▸ **Problem requirements**
Using the data below, copy out all lines with the word "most".

▸ **Dataset items**
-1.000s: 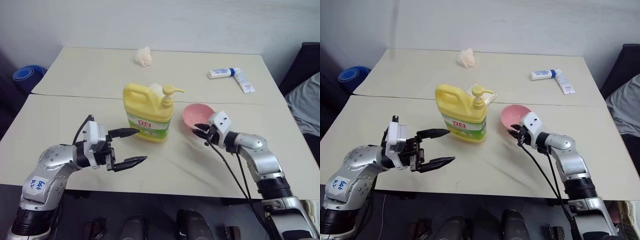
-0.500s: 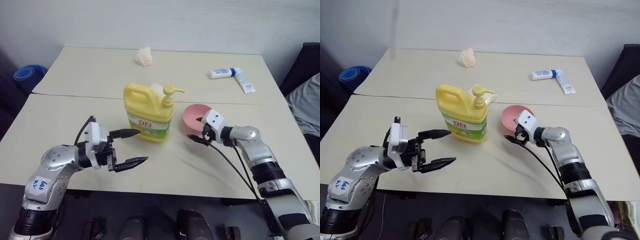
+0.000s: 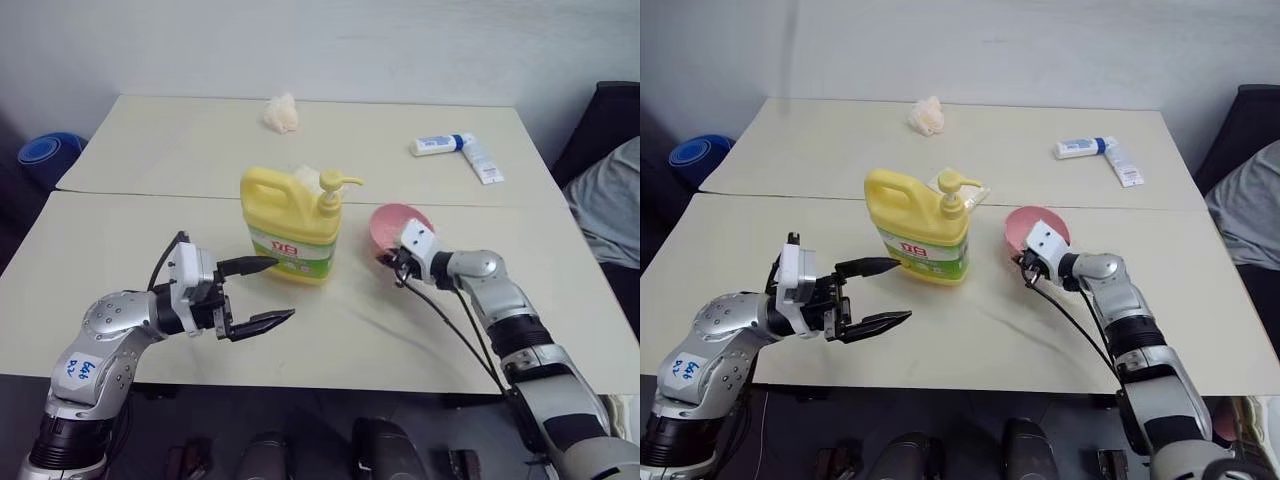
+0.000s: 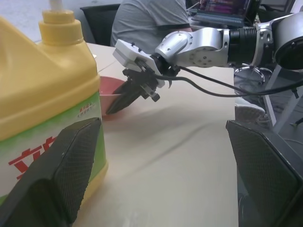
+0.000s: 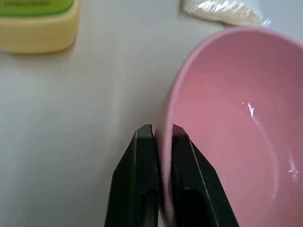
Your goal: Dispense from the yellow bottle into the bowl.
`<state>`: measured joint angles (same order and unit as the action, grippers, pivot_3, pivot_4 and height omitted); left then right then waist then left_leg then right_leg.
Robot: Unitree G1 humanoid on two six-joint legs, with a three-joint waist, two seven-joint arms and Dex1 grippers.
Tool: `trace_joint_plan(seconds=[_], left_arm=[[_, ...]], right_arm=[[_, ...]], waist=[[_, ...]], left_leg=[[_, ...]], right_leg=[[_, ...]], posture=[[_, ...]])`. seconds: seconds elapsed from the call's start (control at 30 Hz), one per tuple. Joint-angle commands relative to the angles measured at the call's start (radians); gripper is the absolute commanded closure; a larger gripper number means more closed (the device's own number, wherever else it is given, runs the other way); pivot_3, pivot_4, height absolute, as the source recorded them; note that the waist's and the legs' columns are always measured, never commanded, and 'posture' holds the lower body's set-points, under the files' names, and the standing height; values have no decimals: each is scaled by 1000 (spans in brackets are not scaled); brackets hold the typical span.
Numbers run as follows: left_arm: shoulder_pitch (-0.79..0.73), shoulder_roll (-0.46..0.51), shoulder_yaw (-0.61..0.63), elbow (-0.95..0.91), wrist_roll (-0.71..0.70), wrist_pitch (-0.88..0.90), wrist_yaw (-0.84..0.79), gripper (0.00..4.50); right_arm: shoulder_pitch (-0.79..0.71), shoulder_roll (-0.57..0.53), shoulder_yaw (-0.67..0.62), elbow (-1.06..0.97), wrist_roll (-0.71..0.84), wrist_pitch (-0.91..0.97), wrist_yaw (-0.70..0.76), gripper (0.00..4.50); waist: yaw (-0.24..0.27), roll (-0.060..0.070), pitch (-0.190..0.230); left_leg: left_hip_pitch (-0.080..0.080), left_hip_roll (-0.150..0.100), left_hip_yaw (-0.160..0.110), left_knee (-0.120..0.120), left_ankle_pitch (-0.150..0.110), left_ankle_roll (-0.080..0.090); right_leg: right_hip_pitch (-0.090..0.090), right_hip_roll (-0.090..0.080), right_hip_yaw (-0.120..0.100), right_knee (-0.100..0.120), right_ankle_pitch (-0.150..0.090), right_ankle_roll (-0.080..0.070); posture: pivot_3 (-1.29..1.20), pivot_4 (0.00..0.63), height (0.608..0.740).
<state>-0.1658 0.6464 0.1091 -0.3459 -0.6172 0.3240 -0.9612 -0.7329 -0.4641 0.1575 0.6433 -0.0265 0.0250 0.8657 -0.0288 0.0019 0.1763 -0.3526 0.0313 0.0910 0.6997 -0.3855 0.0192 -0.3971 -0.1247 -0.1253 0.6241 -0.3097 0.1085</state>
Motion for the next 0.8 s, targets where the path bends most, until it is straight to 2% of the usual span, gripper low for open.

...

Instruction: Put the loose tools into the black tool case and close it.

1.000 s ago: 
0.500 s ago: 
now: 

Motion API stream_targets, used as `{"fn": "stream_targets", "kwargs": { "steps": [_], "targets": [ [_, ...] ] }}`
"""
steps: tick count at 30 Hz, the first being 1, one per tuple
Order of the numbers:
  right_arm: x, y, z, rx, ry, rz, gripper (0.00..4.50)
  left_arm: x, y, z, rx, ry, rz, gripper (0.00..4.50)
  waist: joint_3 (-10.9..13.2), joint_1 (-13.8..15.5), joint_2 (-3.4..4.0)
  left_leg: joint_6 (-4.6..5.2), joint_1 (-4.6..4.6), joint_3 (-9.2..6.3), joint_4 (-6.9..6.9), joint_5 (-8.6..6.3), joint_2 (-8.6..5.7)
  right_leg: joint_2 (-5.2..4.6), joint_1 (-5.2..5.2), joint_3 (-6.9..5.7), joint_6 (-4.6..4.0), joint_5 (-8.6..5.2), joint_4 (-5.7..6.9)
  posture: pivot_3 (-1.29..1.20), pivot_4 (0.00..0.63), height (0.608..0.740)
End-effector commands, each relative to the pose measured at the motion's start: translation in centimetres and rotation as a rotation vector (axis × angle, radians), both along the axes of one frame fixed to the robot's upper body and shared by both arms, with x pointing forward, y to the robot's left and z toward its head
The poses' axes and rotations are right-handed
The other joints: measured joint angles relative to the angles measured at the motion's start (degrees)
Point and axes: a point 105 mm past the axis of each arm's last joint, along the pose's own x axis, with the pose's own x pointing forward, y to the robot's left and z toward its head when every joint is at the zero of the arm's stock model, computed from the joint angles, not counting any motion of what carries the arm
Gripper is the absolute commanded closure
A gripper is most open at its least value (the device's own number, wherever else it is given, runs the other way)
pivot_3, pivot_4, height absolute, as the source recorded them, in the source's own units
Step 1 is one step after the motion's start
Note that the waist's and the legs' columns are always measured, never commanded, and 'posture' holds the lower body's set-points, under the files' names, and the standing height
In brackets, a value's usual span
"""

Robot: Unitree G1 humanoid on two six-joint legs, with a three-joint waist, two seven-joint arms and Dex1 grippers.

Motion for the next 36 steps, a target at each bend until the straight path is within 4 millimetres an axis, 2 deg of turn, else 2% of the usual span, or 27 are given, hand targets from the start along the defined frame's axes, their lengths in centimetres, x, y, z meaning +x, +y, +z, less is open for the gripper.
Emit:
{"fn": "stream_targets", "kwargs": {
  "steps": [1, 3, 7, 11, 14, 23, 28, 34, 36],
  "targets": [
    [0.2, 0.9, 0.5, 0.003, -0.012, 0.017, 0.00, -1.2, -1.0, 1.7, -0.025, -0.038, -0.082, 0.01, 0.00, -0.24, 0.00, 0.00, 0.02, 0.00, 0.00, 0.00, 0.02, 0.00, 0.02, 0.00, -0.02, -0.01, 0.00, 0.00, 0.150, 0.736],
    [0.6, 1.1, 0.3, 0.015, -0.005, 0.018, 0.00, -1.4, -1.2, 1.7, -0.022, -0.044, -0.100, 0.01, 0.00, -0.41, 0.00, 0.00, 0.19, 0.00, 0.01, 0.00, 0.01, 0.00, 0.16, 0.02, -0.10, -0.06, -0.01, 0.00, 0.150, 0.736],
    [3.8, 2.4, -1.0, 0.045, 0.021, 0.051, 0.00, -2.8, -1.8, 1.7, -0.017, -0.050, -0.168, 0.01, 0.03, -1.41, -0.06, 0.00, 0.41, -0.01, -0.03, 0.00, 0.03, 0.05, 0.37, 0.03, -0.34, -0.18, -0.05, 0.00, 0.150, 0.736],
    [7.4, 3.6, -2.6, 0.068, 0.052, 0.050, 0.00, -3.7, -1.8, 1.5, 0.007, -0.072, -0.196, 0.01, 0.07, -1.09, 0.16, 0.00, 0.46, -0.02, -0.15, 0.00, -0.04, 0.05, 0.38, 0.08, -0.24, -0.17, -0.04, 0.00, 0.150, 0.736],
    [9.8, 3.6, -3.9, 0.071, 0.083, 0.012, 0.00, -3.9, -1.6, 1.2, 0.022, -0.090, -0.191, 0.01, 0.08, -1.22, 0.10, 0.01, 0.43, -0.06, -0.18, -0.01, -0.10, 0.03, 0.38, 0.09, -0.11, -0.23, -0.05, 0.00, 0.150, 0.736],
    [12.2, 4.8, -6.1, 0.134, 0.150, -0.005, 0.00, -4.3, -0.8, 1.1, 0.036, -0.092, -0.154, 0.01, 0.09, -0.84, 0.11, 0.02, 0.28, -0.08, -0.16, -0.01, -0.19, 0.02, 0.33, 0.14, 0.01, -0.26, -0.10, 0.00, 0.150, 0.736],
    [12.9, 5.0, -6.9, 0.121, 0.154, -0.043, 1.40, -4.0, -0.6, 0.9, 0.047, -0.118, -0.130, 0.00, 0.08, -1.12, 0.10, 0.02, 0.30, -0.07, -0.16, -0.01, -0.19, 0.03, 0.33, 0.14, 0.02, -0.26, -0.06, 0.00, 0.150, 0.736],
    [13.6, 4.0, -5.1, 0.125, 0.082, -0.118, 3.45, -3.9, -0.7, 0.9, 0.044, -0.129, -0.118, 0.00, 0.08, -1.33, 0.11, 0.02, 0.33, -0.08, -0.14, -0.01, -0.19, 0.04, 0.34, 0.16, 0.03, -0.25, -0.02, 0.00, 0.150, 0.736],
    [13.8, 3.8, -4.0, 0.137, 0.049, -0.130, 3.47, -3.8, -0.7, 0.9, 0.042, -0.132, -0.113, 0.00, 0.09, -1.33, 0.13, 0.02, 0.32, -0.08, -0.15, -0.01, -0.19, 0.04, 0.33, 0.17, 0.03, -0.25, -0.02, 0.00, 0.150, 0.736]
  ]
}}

▸ **Response below**
Motion for the next 0.8 s, targets where the path bends most, until it is straight to 2% of the usual span, gripper low for open.
A gripper is most open at its least value (the device's own number, wherever else it is given, runs the other way)

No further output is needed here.